* [What you have to do]:
Repeat exactly the lines below, from the line containing "right hand: (+39, +6, +6) cm, 40 cm away" through the last line, both included. Leave out any pictures.

* [Data for the task]:
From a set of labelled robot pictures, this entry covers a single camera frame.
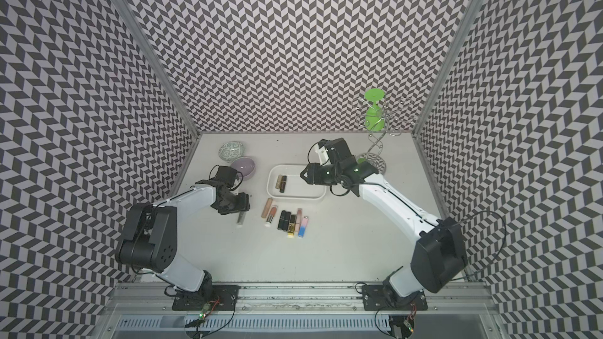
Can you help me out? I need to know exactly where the beige matte lipstick tube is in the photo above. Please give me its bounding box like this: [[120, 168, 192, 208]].
[[261, 198, 273, 219]]

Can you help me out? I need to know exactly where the pink blue gradient lipstick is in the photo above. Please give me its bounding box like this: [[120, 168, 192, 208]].
[[298, 216, 309, 238]]

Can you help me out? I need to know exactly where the purple ceramic bowl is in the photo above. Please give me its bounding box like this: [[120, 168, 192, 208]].
[[231, 157, 256, 180]]

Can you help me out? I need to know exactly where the pink lip gloss tube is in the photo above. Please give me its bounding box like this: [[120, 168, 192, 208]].
[[295, 208, 303, 235]]

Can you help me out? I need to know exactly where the clear coral lipstick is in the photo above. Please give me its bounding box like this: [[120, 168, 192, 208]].
[[265, 205, 278, 227]]

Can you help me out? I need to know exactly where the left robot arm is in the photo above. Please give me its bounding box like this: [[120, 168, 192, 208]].
[[115, 180, 251, 293]]

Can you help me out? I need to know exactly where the aluminium front rail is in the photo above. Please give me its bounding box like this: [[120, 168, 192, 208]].
[[92, 282, 508, 338]]

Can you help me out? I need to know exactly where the white plastic storage box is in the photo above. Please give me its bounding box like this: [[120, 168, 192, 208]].
[[266, 164, 327, 201]]

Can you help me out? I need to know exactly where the black and gold square lipstick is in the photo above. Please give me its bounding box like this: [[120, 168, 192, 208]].
[[287, 213, 297, 238]]

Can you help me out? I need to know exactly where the black lipstick gold band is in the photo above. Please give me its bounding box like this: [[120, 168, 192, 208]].
[[279, 175, 287, 194]]

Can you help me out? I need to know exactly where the chrome wire stand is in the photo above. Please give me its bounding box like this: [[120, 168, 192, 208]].
[[356, 97, 403, 174]]

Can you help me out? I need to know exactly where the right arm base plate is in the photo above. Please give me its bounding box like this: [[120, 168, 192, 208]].
[[358, 283, 428, 312]]

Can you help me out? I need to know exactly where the black lipstick with text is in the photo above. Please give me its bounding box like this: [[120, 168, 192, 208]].
[[277, 210, 285, 231]]

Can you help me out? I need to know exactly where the green patterned bowl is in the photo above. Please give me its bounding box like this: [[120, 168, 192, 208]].
[[218, 141, 245, 163]]

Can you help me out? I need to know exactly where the silver lipstick tube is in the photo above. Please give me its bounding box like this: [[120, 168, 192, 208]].
[[236, 212, 247, 227]]

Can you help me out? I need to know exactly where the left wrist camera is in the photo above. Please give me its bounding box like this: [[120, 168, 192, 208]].
[[209, 165, 244, 191]]

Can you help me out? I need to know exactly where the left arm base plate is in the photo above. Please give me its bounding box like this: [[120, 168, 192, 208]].
[[172, 284, 240, 312]]

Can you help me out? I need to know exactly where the green plastic cup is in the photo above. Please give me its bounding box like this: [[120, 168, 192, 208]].
[[364, 88, 386, 132]]

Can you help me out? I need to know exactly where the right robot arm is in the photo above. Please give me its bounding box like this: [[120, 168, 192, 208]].
[[300, 162, 468, 308]]

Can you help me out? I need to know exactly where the plain black lipstick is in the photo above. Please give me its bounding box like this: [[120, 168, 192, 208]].
[[282, 211, 291, 232]]

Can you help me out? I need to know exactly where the gold lipstick tube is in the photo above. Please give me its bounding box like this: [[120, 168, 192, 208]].
[[275, 174, 283, 190]]

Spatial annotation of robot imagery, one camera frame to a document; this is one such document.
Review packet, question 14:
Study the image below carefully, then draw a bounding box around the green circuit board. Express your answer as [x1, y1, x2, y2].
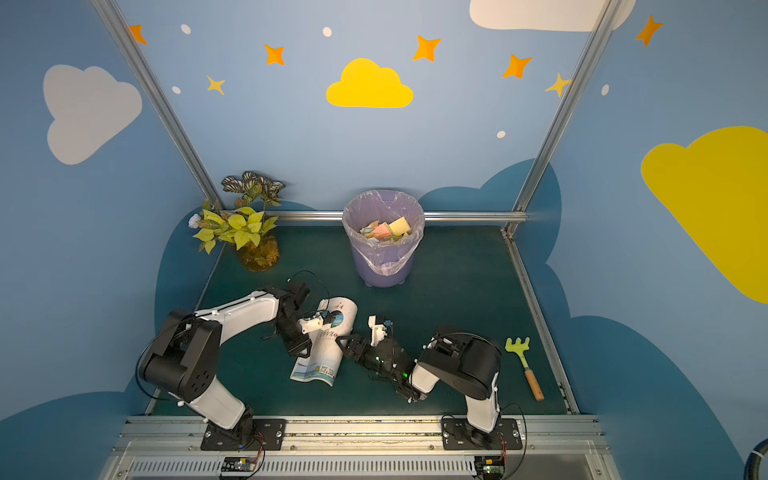
[474, 456, 506, 480]
[219, 457, 260, 477]

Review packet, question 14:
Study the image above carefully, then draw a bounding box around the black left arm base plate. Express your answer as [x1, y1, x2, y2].
[200, 417, 287, 451]

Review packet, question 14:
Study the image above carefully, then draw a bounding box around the purple trash bin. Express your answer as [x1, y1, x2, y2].
[346, 189, 424, 289]

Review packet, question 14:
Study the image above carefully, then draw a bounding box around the potted green plant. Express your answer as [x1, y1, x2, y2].
[188, 171, 285, 272]

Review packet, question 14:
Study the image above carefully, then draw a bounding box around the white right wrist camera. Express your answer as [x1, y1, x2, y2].
[368, 315, 392, 347]

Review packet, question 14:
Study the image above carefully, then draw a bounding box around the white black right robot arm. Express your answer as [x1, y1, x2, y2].
[336, 316, 501, 434]

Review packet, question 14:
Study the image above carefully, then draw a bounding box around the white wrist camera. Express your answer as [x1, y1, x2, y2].
[298, 311, 337, 334]
[368, 315, 392, 347]

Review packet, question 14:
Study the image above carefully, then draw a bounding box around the aluminium frame back bar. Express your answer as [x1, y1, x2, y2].
[268, 211, 528, 224]

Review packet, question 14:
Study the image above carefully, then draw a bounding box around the translucent bin liner bag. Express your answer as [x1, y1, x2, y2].
[341, 189, 427, 278]

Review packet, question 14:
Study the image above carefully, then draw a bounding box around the science magazine book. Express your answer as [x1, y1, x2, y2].
[290, 297, 358, 387]

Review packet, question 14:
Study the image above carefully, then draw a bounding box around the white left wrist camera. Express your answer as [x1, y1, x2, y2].
[298, 311, 337, 334]

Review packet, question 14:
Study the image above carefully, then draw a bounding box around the left green circuit board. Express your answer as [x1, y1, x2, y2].
[219, 457, 260, 477]

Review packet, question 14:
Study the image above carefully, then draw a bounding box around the discarded sticky notes pile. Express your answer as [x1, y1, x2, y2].
[359, 217, 411, 243]

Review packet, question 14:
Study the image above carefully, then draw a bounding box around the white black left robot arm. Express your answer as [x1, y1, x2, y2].
[136, 280, 332, 433]

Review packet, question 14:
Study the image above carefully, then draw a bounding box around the aluminium frame left post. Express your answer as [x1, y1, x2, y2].
[91, 0, 224, 204]

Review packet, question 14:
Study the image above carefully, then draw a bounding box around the right green circuit board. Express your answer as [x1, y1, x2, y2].
[474, 456, 506, 480]

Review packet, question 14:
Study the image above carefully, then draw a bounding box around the aluminium frame post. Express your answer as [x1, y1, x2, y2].
[503, 0, 635, 240]
[91, 0, 224, 204]

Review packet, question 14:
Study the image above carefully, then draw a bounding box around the green hand rake wooden handle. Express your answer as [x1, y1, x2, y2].
[505, 337, 545, 401]

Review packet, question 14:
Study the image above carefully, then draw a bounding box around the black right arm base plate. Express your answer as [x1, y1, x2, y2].
[439, 415, 525, 451]

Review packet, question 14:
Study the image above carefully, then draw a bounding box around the aluminium frame right post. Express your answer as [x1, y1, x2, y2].
[503, 0, 635, 240]

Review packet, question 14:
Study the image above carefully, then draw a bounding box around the aluminium front rail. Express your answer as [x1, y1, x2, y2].
[100, 414, 620, 479]

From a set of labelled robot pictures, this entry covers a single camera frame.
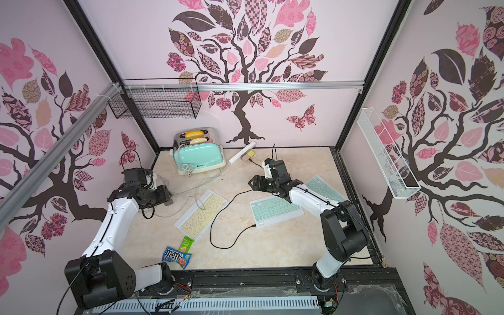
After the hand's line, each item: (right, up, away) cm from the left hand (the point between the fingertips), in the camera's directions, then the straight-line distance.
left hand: (164, 199), depth 83 cm
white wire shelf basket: (+96, +11, -7) cm, 97 cm away
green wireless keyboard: (+48, -7, +10) cm, 50 cm away
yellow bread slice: (+7, +32, +18) cm, 37 cm away
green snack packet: (+9, -20, 0) cm, 22 cm away
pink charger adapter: (+34, +20, +31) cm, 50 cm away
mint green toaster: (+10, +23, +15) cm, 29 cm away
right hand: (+39, +6, +6) cm, 40 cm away
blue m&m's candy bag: (+5, -22, -4) cm, 23 cm away
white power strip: (+31, +23, +31) cm, 50 cm away
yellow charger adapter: (+36, +23, +34) cm, 55 cm away
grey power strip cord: (+12, +7, +24) cm, 28 cm away
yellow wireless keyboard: (+13, -9, +10) cm, 19 cm away
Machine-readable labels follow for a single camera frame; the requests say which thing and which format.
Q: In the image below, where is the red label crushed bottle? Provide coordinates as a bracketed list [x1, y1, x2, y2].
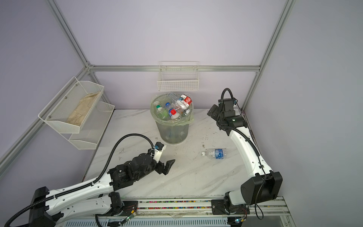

* [Reply]:
right hand: (+39, +6, +6) cm, 40 cm away
blue m&m's candy bag: (+5, -22, -4) cm, 23 cm away
white power strip: (+31, +23, +31) cm, 50 cm away
yellow charger adapter: (+36, +23, +34) cm, 55 cm away
grey power strip cord: (+12, +7, +24) cm, 28 cm away
yellow wireless keyboard: (+13, -9, +10) cm, 19 cm away
Machine-readable labels follow for a single camera frame; the requests say which thing and which format.
Q: In the image below, where is the red label crushed bottle? Provide coordinates as a bracketed list [x1, y1, x2, y2].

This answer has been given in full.